§ **Exercise instructions**
Could you copy every line of the data that contains "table"?

§ **Input material**

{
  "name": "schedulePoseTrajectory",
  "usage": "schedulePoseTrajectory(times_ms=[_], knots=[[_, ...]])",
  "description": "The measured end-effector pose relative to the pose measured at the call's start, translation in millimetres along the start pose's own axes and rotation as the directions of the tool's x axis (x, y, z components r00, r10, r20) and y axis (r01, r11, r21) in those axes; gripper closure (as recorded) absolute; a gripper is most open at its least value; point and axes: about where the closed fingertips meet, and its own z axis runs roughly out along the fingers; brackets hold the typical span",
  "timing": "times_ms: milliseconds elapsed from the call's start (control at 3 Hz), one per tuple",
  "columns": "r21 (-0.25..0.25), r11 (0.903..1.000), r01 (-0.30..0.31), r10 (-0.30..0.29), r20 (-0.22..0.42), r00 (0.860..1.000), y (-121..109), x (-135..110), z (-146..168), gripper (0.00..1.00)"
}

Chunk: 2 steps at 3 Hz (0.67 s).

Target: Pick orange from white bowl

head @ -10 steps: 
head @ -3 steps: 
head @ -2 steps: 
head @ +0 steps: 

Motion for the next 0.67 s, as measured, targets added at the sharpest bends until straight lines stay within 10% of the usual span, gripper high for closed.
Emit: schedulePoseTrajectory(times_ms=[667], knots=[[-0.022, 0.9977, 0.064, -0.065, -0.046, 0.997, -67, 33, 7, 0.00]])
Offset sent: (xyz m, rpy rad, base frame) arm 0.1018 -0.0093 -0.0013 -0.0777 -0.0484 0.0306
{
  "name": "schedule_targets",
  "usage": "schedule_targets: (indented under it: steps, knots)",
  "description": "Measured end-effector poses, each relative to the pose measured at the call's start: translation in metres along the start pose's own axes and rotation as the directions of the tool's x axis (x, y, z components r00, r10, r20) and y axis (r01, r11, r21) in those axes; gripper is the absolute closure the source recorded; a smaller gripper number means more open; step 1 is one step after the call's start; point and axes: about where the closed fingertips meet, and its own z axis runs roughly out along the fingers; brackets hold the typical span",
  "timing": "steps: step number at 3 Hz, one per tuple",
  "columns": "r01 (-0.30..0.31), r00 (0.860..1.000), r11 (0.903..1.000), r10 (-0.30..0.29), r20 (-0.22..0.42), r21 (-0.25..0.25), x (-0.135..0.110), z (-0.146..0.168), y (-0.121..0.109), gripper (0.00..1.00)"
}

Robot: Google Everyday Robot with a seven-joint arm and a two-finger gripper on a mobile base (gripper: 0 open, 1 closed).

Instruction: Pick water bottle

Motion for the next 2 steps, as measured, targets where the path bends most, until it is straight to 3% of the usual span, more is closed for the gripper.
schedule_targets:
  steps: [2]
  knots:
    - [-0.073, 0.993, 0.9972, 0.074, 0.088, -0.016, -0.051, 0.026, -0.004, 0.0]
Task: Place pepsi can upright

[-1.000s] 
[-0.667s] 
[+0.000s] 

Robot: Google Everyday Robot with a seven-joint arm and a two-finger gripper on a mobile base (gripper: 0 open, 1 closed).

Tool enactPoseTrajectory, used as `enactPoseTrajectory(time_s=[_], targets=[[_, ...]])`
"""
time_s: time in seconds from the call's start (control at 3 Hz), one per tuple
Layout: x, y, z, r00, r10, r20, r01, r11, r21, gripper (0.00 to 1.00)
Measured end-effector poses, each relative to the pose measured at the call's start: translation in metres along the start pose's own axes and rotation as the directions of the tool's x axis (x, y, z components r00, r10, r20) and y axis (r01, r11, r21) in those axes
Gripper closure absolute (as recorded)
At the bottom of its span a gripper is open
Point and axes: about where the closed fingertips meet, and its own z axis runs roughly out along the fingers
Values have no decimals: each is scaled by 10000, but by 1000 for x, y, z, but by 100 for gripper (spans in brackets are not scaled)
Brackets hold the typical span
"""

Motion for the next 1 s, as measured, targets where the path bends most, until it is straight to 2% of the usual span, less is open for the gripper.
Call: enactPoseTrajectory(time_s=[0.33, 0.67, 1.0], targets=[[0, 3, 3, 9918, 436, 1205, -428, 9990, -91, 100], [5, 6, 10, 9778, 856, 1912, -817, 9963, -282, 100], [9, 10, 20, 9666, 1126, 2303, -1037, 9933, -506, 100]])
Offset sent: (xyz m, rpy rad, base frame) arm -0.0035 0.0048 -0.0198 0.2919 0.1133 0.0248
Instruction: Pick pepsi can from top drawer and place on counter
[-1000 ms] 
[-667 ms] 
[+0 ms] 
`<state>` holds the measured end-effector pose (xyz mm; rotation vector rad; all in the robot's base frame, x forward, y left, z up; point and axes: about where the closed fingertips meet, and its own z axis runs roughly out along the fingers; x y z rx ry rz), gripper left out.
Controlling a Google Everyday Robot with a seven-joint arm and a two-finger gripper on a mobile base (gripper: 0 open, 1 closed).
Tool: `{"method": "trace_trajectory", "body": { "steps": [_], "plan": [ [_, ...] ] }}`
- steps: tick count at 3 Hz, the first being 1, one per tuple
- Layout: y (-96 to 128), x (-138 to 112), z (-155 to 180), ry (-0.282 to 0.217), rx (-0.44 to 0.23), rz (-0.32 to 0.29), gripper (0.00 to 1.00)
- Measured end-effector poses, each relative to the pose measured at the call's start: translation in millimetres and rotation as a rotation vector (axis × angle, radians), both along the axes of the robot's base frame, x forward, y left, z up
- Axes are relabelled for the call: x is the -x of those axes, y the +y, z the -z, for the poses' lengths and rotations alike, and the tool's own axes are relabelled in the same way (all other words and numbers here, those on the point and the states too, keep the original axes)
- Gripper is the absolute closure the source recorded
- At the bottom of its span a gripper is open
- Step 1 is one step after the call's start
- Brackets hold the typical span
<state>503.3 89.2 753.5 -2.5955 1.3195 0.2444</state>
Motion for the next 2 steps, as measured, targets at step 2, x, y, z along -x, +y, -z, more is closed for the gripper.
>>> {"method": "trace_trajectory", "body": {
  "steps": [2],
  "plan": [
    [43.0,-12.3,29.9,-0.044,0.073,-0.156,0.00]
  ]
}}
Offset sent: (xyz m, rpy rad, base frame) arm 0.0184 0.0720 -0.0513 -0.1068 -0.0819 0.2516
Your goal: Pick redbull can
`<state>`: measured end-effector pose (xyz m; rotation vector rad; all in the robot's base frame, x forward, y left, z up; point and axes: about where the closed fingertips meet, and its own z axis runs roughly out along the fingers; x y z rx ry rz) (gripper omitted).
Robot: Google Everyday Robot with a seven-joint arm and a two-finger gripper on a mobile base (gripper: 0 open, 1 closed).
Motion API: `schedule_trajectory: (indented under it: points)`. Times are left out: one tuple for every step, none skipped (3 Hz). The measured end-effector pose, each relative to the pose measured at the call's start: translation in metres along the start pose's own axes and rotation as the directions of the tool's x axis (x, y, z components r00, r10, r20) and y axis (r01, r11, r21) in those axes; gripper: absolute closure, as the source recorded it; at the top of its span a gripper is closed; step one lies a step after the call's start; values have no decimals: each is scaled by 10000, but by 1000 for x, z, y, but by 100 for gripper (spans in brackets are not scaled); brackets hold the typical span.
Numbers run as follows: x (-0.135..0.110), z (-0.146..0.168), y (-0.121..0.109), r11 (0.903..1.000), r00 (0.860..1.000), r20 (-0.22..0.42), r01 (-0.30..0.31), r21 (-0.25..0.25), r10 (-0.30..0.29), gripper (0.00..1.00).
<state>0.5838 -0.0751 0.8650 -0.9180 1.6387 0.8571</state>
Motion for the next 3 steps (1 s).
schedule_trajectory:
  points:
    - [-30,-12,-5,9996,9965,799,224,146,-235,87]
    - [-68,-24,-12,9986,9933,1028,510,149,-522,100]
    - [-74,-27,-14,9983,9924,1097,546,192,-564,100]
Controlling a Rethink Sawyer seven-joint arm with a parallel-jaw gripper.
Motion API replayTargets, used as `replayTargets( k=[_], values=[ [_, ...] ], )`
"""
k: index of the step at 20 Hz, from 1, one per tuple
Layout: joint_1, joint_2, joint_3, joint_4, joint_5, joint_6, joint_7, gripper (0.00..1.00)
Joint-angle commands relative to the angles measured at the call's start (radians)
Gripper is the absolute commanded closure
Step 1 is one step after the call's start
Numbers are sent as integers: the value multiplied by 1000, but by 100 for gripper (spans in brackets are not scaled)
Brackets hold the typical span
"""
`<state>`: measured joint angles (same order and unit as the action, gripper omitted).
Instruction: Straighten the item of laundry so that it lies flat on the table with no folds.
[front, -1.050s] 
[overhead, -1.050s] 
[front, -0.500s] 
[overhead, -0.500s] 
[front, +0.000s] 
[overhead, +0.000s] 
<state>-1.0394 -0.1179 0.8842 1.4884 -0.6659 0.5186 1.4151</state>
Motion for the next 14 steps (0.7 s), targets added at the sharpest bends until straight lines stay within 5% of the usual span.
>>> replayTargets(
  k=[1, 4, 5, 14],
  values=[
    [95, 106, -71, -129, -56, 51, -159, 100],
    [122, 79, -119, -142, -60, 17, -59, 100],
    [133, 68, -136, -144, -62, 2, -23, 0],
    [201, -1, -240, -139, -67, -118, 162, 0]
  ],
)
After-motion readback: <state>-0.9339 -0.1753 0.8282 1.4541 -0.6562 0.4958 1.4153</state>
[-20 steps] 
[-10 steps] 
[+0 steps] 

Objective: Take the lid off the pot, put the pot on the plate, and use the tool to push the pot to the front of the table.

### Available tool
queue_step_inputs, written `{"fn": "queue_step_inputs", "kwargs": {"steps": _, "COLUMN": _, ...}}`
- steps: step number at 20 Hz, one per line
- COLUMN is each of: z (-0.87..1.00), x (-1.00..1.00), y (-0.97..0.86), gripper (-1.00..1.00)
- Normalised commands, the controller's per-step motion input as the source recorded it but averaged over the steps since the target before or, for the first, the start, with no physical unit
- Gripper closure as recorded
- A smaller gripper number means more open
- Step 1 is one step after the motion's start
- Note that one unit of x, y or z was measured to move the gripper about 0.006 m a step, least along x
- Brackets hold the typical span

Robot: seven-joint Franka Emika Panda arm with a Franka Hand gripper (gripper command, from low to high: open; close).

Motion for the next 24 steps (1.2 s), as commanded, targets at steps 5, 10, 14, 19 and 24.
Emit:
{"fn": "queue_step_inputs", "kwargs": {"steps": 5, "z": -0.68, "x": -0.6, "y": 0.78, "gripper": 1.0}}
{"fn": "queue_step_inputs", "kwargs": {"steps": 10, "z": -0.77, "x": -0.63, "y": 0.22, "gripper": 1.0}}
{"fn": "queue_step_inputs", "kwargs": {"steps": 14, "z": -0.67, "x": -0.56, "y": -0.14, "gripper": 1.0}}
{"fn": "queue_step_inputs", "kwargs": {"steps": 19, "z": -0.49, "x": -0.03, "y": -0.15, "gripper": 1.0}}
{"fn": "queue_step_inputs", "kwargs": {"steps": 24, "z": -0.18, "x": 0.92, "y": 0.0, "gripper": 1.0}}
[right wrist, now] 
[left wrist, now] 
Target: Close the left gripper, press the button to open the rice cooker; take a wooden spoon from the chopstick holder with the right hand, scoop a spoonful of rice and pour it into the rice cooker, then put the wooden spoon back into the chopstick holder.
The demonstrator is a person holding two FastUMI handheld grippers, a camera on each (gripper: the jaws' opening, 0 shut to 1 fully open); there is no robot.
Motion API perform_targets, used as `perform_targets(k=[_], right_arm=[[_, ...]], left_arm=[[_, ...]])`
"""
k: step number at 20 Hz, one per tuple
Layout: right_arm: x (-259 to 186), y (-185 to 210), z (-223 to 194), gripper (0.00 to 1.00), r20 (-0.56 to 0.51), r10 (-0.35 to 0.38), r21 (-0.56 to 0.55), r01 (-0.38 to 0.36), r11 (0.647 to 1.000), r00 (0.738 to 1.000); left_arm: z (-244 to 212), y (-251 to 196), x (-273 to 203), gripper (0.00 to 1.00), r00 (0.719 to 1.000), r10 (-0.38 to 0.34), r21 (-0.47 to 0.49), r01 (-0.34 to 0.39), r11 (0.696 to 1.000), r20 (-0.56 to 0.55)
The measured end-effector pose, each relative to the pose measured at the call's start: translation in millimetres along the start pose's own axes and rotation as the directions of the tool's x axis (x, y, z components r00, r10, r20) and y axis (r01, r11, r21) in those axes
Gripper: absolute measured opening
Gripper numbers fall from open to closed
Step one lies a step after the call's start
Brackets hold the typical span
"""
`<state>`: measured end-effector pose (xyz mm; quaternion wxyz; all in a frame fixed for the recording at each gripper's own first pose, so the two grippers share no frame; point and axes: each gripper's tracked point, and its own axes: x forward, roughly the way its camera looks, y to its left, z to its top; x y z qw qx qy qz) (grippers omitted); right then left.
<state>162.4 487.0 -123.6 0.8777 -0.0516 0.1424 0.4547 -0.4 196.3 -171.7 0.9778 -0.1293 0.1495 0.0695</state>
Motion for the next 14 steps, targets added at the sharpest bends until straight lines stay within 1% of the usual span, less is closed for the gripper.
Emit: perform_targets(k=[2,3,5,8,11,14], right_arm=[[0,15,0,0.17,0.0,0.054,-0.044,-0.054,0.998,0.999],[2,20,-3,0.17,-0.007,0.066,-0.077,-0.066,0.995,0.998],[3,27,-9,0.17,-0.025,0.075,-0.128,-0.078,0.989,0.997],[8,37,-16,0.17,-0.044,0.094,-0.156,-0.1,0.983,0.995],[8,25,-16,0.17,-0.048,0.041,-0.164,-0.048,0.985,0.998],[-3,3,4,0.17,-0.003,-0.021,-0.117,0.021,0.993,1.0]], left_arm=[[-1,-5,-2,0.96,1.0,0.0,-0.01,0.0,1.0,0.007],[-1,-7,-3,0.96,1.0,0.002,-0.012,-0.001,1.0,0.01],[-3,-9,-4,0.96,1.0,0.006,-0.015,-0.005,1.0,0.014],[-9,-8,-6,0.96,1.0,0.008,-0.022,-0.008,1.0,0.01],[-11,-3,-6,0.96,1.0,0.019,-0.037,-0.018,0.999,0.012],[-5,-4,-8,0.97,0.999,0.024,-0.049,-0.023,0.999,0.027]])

§ **Result below**
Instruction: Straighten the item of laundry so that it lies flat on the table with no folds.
Objective: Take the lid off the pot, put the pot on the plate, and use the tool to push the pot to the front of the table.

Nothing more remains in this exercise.